= Exercise directions =
In the data below, find the line with "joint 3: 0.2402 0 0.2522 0" and the line with "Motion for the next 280", then restate both and every line between them exactly, minus the pictures.

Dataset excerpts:
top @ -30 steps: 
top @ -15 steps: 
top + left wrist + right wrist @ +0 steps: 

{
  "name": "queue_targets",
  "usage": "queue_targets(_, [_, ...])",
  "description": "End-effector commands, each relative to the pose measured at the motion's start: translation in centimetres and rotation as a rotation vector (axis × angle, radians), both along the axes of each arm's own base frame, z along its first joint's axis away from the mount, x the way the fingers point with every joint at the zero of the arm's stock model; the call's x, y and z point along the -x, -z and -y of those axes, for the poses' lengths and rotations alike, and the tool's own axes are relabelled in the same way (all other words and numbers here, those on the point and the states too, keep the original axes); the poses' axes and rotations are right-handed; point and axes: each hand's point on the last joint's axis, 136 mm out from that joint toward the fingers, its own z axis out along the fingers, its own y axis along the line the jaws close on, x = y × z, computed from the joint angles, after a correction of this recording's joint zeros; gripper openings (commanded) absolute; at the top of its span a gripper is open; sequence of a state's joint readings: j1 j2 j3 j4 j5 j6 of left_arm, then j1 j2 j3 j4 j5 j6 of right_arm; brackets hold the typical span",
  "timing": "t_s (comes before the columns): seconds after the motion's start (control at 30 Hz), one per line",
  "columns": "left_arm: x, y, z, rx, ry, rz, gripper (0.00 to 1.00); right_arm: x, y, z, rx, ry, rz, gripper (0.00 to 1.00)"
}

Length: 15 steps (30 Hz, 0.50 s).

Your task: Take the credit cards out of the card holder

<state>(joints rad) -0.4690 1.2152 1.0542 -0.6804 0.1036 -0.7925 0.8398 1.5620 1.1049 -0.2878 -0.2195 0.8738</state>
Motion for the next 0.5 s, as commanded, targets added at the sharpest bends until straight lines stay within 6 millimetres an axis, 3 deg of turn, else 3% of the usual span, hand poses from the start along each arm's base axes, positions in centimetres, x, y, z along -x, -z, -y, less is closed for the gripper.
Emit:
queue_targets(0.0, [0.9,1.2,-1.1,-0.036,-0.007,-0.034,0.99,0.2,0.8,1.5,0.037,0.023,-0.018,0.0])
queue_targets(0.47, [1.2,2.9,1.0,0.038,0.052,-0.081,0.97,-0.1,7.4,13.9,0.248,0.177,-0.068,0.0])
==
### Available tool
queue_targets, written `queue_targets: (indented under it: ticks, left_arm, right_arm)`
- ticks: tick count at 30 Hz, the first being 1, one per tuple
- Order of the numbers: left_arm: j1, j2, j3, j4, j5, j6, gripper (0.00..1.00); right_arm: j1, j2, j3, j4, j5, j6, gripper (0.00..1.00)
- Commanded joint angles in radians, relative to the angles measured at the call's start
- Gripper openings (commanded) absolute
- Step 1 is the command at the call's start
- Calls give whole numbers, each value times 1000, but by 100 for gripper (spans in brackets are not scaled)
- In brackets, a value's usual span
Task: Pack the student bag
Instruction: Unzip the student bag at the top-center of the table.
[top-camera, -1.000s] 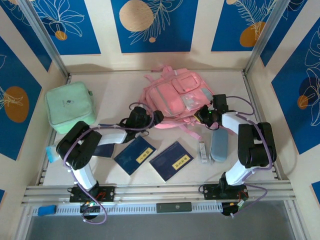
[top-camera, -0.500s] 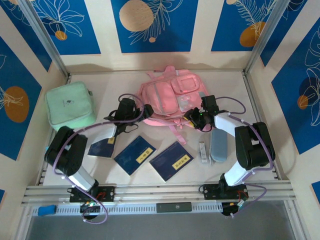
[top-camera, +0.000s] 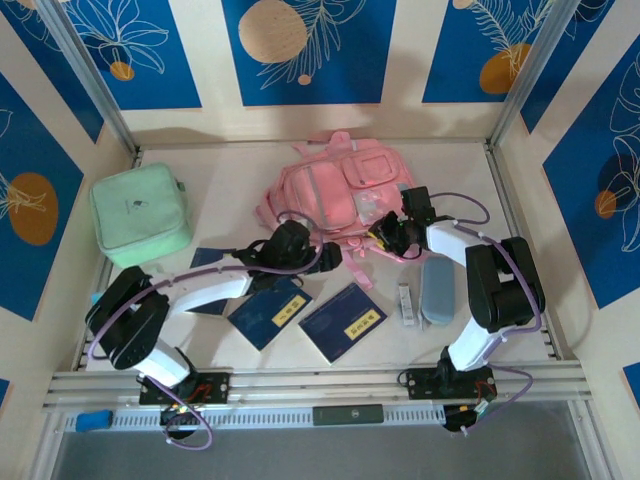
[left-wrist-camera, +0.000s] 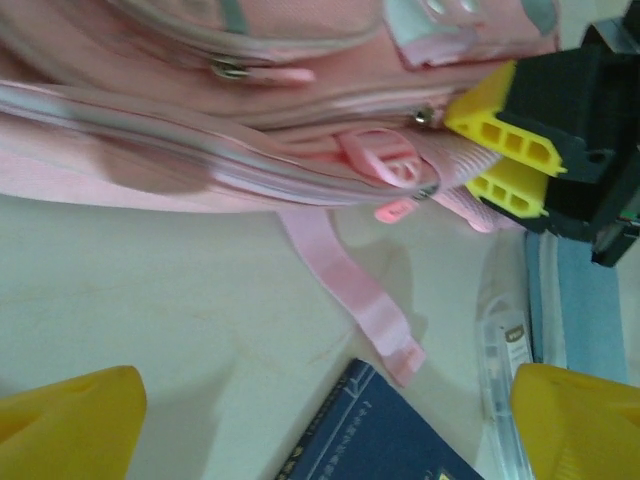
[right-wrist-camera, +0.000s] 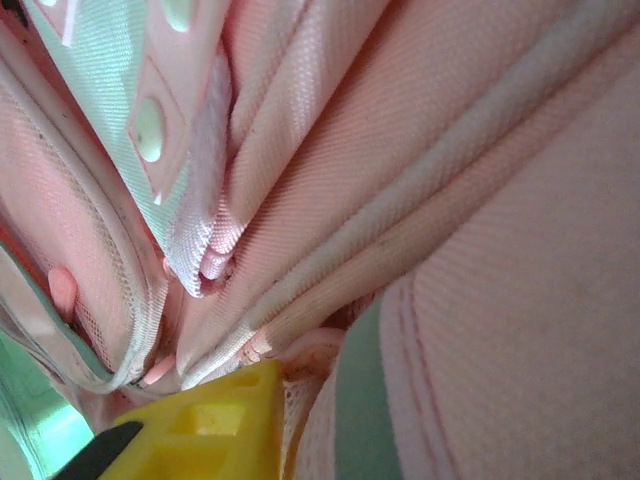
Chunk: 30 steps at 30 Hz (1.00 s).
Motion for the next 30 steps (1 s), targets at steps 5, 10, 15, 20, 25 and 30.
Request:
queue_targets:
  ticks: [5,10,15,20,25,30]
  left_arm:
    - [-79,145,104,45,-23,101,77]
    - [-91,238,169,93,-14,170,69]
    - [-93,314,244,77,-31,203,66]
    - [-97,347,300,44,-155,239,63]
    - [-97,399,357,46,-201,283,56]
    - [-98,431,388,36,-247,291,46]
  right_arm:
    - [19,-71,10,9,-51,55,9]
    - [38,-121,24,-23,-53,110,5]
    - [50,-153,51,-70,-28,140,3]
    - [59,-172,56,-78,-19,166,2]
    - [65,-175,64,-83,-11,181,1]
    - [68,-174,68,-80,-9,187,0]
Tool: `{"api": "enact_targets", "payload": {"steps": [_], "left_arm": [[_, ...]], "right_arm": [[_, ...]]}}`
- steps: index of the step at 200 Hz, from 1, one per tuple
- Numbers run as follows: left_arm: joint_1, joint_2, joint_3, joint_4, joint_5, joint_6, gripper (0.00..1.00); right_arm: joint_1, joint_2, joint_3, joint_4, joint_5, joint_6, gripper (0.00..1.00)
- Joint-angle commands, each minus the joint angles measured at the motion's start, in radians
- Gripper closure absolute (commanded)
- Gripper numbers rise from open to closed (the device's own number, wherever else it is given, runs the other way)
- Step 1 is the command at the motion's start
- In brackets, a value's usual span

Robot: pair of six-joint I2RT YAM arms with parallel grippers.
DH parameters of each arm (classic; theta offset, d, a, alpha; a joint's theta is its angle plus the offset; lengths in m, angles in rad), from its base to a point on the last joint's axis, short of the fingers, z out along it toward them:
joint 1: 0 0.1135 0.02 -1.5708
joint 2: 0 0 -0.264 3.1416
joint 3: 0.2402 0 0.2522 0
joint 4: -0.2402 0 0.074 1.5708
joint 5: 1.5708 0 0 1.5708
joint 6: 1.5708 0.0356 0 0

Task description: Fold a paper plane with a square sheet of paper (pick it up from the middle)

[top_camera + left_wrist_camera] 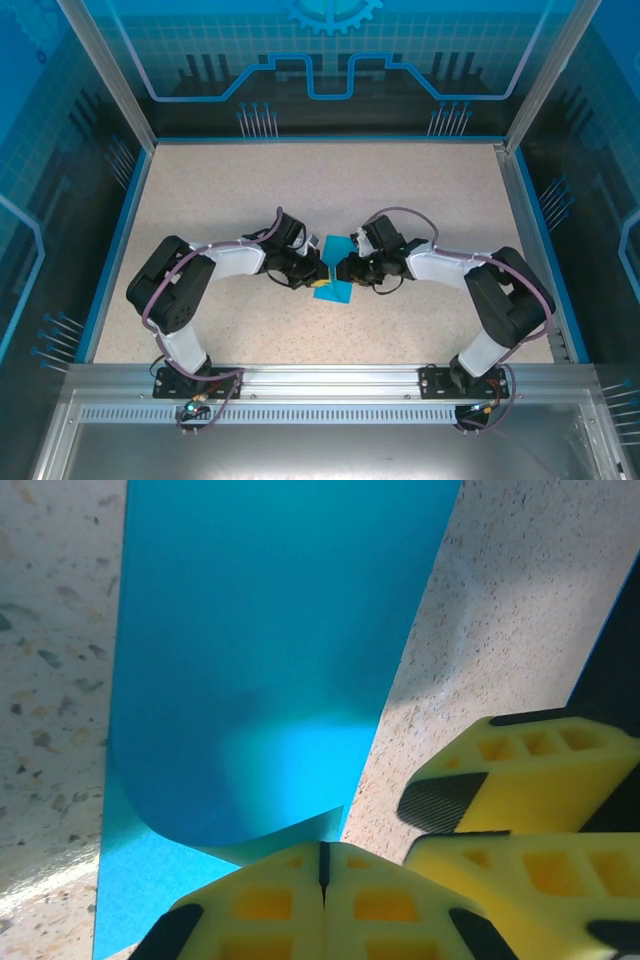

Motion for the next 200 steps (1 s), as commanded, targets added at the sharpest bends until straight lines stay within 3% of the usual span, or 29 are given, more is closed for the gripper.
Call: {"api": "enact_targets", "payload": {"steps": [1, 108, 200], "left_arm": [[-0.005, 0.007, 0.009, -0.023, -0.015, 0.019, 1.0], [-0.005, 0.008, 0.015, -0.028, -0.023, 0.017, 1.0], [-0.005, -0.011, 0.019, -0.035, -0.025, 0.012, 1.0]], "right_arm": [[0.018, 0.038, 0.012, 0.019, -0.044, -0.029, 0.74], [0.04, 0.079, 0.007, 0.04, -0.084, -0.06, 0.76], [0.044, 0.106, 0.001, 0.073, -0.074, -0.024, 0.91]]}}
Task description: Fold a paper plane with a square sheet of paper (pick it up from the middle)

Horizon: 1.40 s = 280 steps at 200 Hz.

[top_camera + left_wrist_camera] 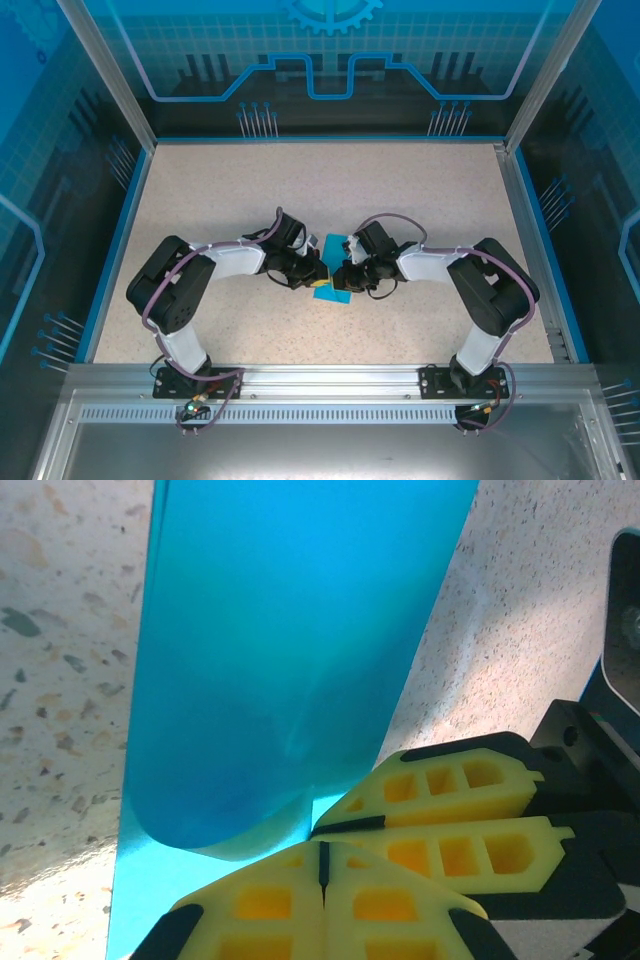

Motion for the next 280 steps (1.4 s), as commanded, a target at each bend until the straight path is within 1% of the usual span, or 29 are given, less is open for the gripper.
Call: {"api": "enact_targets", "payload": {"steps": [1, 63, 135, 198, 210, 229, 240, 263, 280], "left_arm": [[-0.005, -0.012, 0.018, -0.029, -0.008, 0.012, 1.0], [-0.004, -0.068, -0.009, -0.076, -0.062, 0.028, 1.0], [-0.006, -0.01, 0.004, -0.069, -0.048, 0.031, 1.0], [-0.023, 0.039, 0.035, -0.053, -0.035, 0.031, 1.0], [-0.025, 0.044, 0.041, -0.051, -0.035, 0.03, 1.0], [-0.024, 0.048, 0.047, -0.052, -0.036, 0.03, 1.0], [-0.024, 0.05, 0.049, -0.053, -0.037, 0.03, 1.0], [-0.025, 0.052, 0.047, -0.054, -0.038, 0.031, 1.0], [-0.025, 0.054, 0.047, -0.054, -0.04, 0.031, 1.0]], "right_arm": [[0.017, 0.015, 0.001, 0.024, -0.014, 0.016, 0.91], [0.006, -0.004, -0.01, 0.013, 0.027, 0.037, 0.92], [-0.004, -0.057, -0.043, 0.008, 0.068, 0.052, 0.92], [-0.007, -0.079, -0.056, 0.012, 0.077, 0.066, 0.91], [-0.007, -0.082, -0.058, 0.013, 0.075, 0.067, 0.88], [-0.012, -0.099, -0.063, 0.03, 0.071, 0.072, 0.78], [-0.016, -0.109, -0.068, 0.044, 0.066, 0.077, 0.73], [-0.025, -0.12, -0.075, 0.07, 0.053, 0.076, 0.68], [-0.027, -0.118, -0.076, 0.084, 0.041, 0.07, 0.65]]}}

= Result =
joint 3: 0.2402 0 0.2522 0
joint 4: -0.2402 0 0.074 1.5708
joint 5: 1.5708 0 0 1.5708
joint 6: 1.5708 0.0356 0 0

Task description: Fold a paper plane with a square sheet of paper (pick it up from the middle)

[top_camera + left_wrist_camera] 

Motion for the next 200 steps (1 s), as commanded, targets added at the sharpest bends until straight lines stay within 3% of the usual span, or 29 are given, more is closed for the gripper.
Call: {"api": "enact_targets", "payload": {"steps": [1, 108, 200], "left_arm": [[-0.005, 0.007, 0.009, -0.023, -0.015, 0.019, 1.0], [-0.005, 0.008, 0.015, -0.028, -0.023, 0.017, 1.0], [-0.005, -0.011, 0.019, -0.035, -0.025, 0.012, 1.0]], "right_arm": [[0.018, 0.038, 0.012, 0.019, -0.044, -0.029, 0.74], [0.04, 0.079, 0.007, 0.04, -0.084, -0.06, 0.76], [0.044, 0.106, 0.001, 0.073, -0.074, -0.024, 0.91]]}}
Task description: Fold a paper plane with a square sheet of paper (pick it up from the middle)

Horizon: 1.40 s = 280 steps at 200 Hz.

[top_camera + left_wrist_camera] 

Motion for the next 280 steps (1.4 s), as commanded, a target at each bend until the straight path is within 1% of the usual span, or 29 are given, less is open for the gripper.

This output is complete, so the exercise is closed.